Груда рукописей выросла до внушительных и довольно угрожающих размеров. Я часто просыпался, чтобы внести изменения, постоянно делал заметки, и, чтобы добиться нужного эффекта в трудных местах, я читал их вслух Джелли, которая, обрадовавшись вниманию к ней и шороху бумаги, кружилась и кувыркалась в восторге. Я соорудил стол около койки, так что я мог, сидя там, добраться в любой момент до рукописи, набросать любую мысль, пришедшую в голову.

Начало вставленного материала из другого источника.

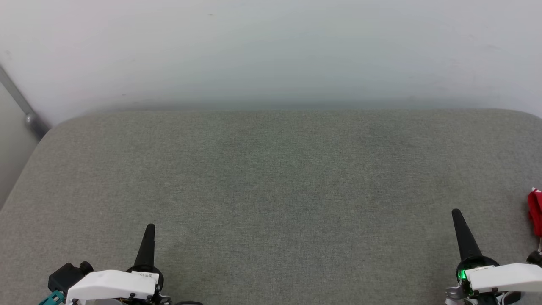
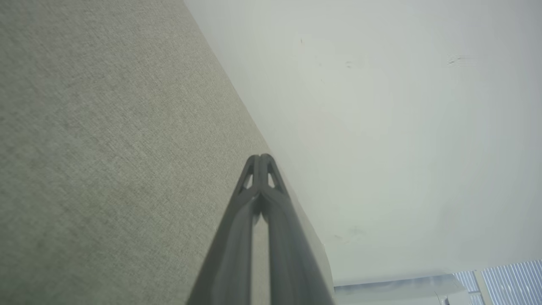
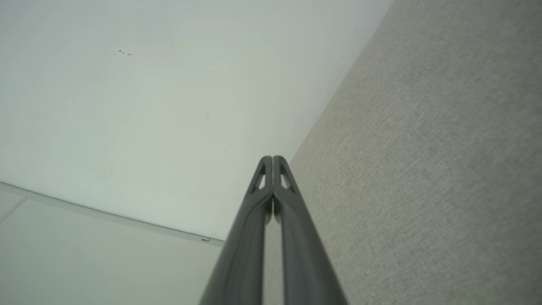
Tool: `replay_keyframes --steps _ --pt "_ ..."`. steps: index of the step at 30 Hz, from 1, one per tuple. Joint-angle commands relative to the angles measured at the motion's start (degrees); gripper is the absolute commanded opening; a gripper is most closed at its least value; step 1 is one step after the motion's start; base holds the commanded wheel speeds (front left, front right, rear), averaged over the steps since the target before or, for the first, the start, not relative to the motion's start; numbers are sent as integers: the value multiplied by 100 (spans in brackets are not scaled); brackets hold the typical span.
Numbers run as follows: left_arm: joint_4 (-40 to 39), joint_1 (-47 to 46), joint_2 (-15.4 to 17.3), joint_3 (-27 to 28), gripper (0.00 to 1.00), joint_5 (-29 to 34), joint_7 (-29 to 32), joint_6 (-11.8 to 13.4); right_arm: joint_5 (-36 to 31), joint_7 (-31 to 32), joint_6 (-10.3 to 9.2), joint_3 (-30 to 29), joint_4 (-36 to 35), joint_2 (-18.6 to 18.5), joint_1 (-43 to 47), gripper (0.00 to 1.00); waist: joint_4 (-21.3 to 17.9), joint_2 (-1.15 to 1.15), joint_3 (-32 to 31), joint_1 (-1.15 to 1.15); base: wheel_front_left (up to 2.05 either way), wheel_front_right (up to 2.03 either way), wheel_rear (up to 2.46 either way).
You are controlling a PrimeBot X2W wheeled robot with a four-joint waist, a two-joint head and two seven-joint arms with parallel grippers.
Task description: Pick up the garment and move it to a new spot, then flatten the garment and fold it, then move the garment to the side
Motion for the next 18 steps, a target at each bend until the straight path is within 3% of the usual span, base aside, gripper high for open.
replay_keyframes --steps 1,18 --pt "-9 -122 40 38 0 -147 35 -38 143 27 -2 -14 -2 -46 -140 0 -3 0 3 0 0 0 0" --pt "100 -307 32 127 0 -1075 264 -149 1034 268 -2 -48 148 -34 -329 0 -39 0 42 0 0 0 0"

Когда я писал, Джелли преследовала свои цели и занималась чрезвычайно важными делами, как, например, перетаскиванием и перемещением предметов и мелкой домашней работой, вроде заделывания щелей под дверью или реорганизации кучи дров. Часто она садилась, выпрямившись, рядом со мной на койке и с напряженным вниманием смотрела вверх, на мое лицо, как будто пытаясь проникнуть в глубину тайны, для чего я могу заниматься странным царапаньем? Она была любительницей бумаги, и ее внимание очень привлекал шорох страниц. Она постоянно воровала оберточную бумагу, журналы и книги, утаскивая их к себе в дом. Сидя на койке со мной, она то и дело добиралась до записной книжки и других бумаг, и мы по временам оживленно препирались, причем не всегда я выходил победителем. Однажды она достигла успеха, превышавшего, я думаю, всякие ее или мои ожидания. Я забыл поставить барьер между койкой и столом и, вернувшись с рубки дров, нашел все перевернутым, включая аппарат, лампу, посуду и книги. Она засвидетельствовала свое полное одобрение моим литературным опытам, утащив всю рукопись целиком. Только немногие листы моей работы валялись на полу: остального не было видно. Я посетил для обыска жилище преступницы, встреченный визгом страха и протеста. Однако я выставил ее вон и извлек рукопись вместе с закоптелой деревянной кочергой и куском проволоки, несмотря на безнадежные старания этой чертовки восстановить свои права на владение. К счастью, все, кроме одной страницы, нашлось. Джелли, несомненно, схватила всю стопку бумаги сразу мощной своей пастью, и потому она мало была повреждена. Зато все так перепуталось! Представьте себе около четырехсот перепутанных листов, убористо исписанных карандашом с обеих сторон, со вставками, приписками и заметками, вложенными в разных местах, с черточками, стрелками и другими каббалистическими обозначениями того, что за чем шло, а главное — непронумерованных, и вы только тогда поймете всю беду по-настоящему. У меня пропало три дня на приведение в порядок, а иногда и на переписывание рукописи. На этот раз я тщательно пронумеровал страницы.